*** DATA BLOCK ***
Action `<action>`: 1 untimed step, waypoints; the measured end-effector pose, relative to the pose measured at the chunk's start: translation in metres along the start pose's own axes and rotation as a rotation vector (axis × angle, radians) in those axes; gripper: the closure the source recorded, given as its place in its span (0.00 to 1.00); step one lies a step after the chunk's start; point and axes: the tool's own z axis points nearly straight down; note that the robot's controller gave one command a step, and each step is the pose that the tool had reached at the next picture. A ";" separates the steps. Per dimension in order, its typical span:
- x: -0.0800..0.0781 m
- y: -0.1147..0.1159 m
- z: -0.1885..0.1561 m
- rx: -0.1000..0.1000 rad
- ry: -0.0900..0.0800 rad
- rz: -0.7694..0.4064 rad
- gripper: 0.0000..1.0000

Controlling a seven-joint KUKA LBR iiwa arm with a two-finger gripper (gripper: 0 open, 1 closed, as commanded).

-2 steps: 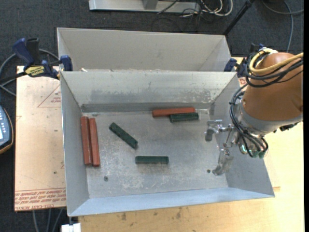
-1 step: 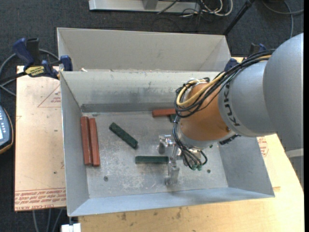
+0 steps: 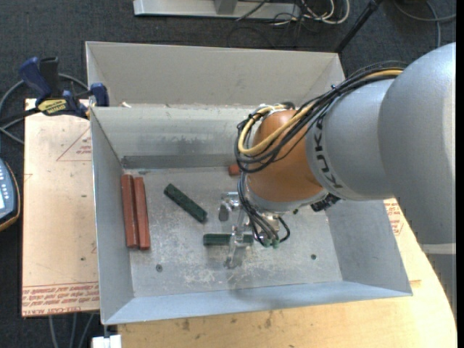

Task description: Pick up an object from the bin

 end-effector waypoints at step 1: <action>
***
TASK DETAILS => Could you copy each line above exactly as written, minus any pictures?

SOLUTION =>
Action `<action>`: 1 untimed step, waypoints; the measured end-effector pose, relative to the pose measured at the chunk's start: translation in metres along the start pose's own axes and rotation as a rotation vector (axis × angle, radians) in those axes; gripper: the closure the source recorded, given as its place in its span (0.00 to 1.00); step one lies a step after the chunk's start; point and axes: the tool's own z axis points nearly straight down; note that the robot's controller gave one command a step, and each step is the pose that the tool had reached at the next picture. A ";" separates the steps. Per dimension in order, its typical span:
- x: -0.0800..0.0781 m
- y: -0.1147..0.1159 m
- z: -0.1885..0.1561 m
- rx: -0.1000..0.1000 rad
- ry: -0.0900..0.0800 rad
- rz: -0.7694..0.4064 rad
- gripper: 0.0000..1.0000

Controlling a seven-joint KUKA LBR iiwa arm with a two-finger gripper (gripper: 0 open, 1 closed, as commanded).

-2 steps: 
-1 step: 
+0 steps: 

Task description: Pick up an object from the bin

 end-effector waypoints at step 1: <action>

What this exercise required is now done.